Selasa, 10 Mei 2011

Sakitnya Bumiku

Gali-gali terus, tebang-tebang terus. Sebuah fenomena yang lazim ditemui di Indonesia, rasa-rasanya juga tidak hanya di Indonesia tetapi hampir di seluruh muka bumi. Gali tambang, tidak peduli kawasan apa yang dieksploitasi, asal uji ilmiah mengatakan ada dan melimpah, serta ada modal besar sebagai pelicin dan sedikit lobi-lobi, maka tinggal gali. Taman nasional, hutan lindung, cagar alam, atau kawasan konservasi lainnya bukanlah masalah, yang penting bahan tambang berlimpah di dalamnya, gali terus sampai habis, benar-benar habis, setelah itu cari kawasan lain yang masih berlimpah bahan tambangnya. Lalu gali lagi dan lagi, sedot sampai benar-benar habis dan tinggalkan begitu saja. Rehabilitasi kawasan, nampaknya hanya sebuah slogan-slogan usang. Rehabilitasi butuh dana besar, daripada perusahaan rugi lebih baik tidak usah, urusan dengan pemerintah mudah diselesaikan dengan sedikit uang, sedikit uang dari hasil tambang yang tidak membuat perusaahn merugi. Uang datang, pejabat pemerintah senang, rehabilitasi kawasan menjadi sesuatu yang terlupakan, biarkan menjadi gurun seperti daratan-daratan Afrika.

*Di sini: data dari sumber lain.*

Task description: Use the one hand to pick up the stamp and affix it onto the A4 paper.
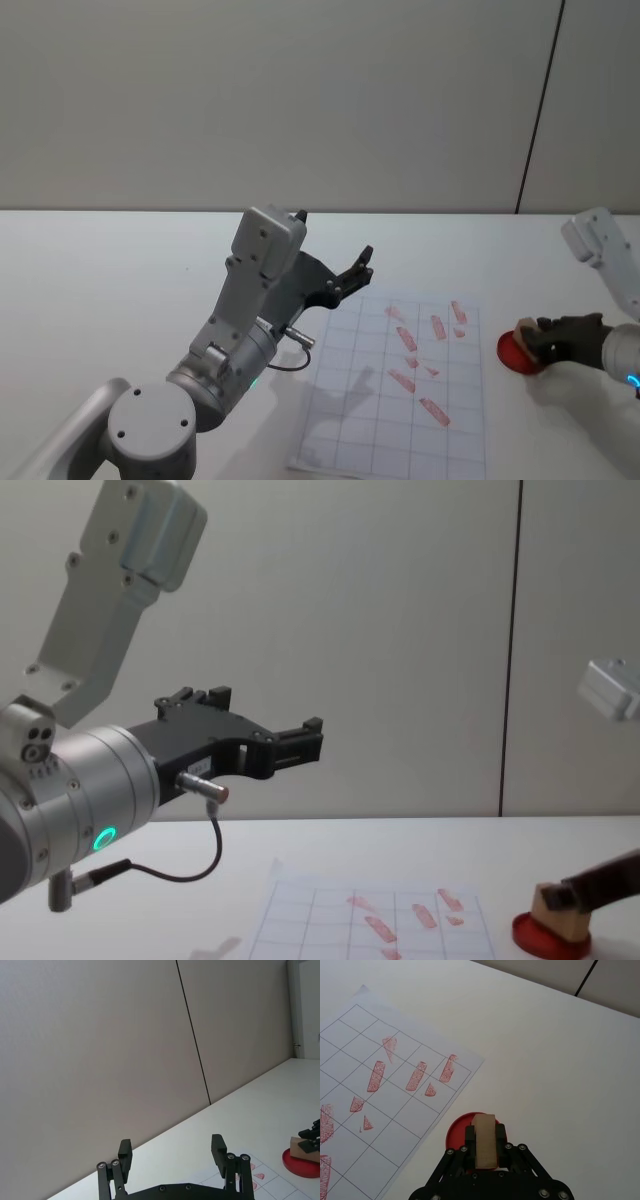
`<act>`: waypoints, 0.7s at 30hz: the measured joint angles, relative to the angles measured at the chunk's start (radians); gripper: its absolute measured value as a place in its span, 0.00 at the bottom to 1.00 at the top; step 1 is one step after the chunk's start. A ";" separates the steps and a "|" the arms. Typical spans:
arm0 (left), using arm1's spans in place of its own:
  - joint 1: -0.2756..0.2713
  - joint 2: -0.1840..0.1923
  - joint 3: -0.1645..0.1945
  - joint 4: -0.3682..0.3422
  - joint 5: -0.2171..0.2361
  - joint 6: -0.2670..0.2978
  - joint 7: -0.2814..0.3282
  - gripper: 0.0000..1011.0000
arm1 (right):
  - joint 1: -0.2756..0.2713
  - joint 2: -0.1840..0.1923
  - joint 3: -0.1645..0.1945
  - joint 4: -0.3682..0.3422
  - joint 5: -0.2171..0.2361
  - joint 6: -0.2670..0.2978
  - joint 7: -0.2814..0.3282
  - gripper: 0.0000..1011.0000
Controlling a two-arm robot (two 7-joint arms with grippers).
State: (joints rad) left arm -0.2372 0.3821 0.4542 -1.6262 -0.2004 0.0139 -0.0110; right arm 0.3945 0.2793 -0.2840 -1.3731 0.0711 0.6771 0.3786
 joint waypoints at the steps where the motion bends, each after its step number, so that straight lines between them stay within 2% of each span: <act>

Tebang terus, asal hutan masih luas. Tidak peduli hutan kawasan konservasi, yang penting kayu berlimpah, uang datang dan kantong menebal. Urusan ijin nampaknya semudah membalikkan telapak tangan sendiri, hanya butuh uang dan lobi, dan hasilnya pejabat pemerintah pun mangangguk tanda setuju. Tebang terus, tidak peduli berapa ratus atau ribu organisme yang mati bahkan punah, tidak peduli bumi semakin panas dan banyak bencana. Jika hutan habis, tinggal mencari kawasan lain yang siap ditebang. Jika habis benar-benar habis maka mungkin mereka si perusahaan penebang kayu akan beralih kerja menjadi penambangan pasir. Kok bisa apa hubungannya?, ternyata karena hutan habis, kawasan menjadi tanah gersang dan mungkin berpasir. Tinggal menambang pasir, dan ijin silakan diselesaikan dengan sedikit uang dan lobi-lobi lagi. Keruk terus sampai dalam, dan dalam lagi. Tinggal menunggu digenangi air dan akhirnya tenggelam. Tragisnya beberapa tahun ke depan peta Indonesia hilang, benar-benar kosong. Tidak ada gugusan tujuh belas ribu pulau.

Ironis sekali, saat bumi bertambah umurnya, justru "digerogoti" penyakit. Penyakit yang dibuat-buat oleh bakteri-bakteri jahat atau dengan istilah penghuni bumi yang berpikiran dan bertindakan seperti bakteri patogen, merusak dan merusak demi keuntungan mereka (simbiosis parasitisme). Kasihan sekali, sudah tua menanggung beban penyakit yang sulit disembuhkan. Apabila pada makhluk hidup, untuk mengatasi bakteri patogen dibutuhkan antibiotika yang mampu menonaktifkan bakteri, apakah tepat untuk menyembuhkan bumi yang sedang sakit diberikan "obat" untuk "menonaktifkan" manusia-manusia perusak. Nampaknya obat tersebut adalah kebijakan-kebijakan seputar lingkungan, namun nampaknya "obat" tersebut sudah tidak ampuh dan bakterinya (manusia-manusia perusak) pun sudah mempunyai resistensi. Sehingga diperlukan "obat" yang ampuh yang mampu mengganjar pelaku penyebab sakitnya bumi.